▸ **Work item**: Your job is to copy the data that follows exactly, every line included.

▸ **Available data**:
BEGIN
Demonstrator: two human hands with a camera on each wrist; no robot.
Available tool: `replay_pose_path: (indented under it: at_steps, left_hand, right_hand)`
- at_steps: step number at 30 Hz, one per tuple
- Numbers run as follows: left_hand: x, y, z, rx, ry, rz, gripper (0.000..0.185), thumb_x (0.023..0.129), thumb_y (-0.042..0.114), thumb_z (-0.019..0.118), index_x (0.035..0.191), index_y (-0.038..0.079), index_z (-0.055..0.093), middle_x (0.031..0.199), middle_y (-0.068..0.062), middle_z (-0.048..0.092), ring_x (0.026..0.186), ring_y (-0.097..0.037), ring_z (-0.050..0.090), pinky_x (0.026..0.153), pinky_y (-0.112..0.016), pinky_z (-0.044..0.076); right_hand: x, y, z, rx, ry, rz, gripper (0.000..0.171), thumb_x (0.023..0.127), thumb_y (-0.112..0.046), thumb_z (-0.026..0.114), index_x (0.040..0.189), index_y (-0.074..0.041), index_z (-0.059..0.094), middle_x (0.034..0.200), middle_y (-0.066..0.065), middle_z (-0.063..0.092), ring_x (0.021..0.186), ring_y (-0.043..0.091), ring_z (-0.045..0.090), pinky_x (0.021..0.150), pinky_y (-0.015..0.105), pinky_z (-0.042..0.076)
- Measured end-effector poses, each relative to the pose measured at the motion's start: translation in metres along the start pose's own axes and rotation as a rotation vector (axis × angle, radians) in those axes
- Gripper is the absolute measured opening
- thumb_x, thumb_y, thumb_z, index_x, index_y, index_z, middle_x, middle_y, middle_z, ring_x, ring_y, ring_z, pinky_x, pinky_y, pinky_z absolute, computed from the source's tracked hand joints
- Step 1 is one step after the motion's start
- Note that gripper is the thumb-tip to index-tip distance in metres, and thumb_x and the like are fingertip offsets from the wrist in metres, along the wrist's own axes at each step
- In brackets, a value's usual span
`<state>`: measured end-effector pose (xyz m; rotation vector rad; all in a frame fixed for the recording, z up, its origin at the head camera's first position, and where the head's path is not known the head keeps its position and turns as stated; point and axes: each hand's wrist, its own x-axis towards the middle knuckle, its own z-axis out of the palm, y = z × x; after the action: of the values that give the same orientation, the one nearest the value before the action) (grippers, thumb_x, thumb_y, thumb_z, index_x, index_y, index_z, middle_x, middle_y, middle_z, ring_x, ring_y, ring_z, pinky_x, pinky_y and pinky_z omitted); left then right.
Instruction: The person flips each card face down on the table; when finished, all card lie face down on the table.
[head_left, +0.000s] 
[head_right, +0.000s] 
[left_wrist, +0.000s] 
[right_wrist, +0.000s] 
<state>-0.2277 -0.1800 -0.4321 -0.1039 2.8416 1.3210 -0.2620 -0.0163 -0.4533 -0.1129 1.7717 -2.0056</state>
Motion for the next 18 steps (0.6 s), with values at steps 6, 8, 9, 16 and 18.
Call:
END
▸ **Answer to the problem**:
Demonstrator: two human hands with a camera on each wrist; no robot.
Available tool: `replay_pose_path: (indented under it: at_steps, left_hand, right_hand)`
- at_steps: step number at 30 Hz, one per tuple
- Numbers run as follows: left_hand: x, y, z, rx, ry, rz, gripper (0.000..0.185), thumb_x (0.023..0.129), thumb_y (-0.042..0.114), thumb_z (-0.019..0.118), index_x (0.035..0.191), index_y (-0.038..0.079), index_z (-0.055..0.093), middle_x (0.031..0.199), middle_y (-0.068..0.062), middle_z (-0.048..0.092), ring_x (0.026..0.186), ring_y (-0.097..0.037), ring_z (-0.050..0.090), pinky_x (0.026..0.153), pinky_y (-0.112..0.016), pinky_z (-0.044..0.076); right_hand: x, y, z, rx, ry, rz, gripper (0.000..0.171), thumb_x (0.023..0.127), thumb_y (-0.112..0.046), thumb_z (-0.026..0.114), index_x (0.040..0.189), index_y (-0.074..0.041), index_z (-0.059..0.094), middle_x (0.034..0.200), middle_y (-0.066..0.065), middle_z (-0.063..0.092), ring_x (0.021..0.186), ring_y (-0.043..0.091), ring_z (-0.045..0.090), pinky_x (0.021..0.150), pinky_y (-0.015..0.105), pinky_z (-0.042..0.076)
- Measured end-effector poses, each relative to the pose measured at the motion's start: translation in metres along the start pose's own axes and rotation as a rotation vector (axis × angle, radians) in those axes
- Gripper is the absolute measured opening
- thumb_x, thumb_y, thumb_z, index_x, index_y, index_z, middle_x, middle_y, middle_z, ring_x, ring_y, ring_z, pinky_x, pinky_y, pinky_z absolute, computed from the source's tracked hand joints
- Step 1 is one step after the motion's start
- Note that gripper is the thumb-tip to index-tip distance in metres, and thumb_x and the like are fingertip offsets from the wrist in metres, along the wrist's own axes at each step
- In brackets, a value's usual span
`<state>`: measured end-effector pose (xyz m; rotation vector rad; all in a frame fixed for the recording, z up, its origin at the head camera's first position, and where the head's path is not known the head keeps its position and turns as stated; point and axes: each hand's wrist, its own x-axis towards the middle knuckle, its own z-axis out of the palm, y = z × x; after the action: of the values that give the same orientation, the one nearest the value before the action) (grippers, thumb_x, thumb_y, thumb_z, index_x, index_y, index_z, middle_x, middle_y, middle_z, ring_x, ring_y, ring_z, pinky_x, pinky_y and pinky_z omitted); left then right.
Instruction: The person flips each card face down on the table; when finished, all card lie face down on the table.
[head_left, +0.000s] 
[head_right, +0.000s] 
[left_wrist, +0.000s] 
[right_wrist, +0.000s] 
<state>-0.2277 -0.1800 -0.4321 -0.1039 2.8416 1.3210 -0.2620 -0.0163 -0.4533 -0.1129 1.7717 -2.0056</state>
Motion for the next 18 steps (0.6 s), with values at steps 6, 8, 9, 16 and 18.
Call:

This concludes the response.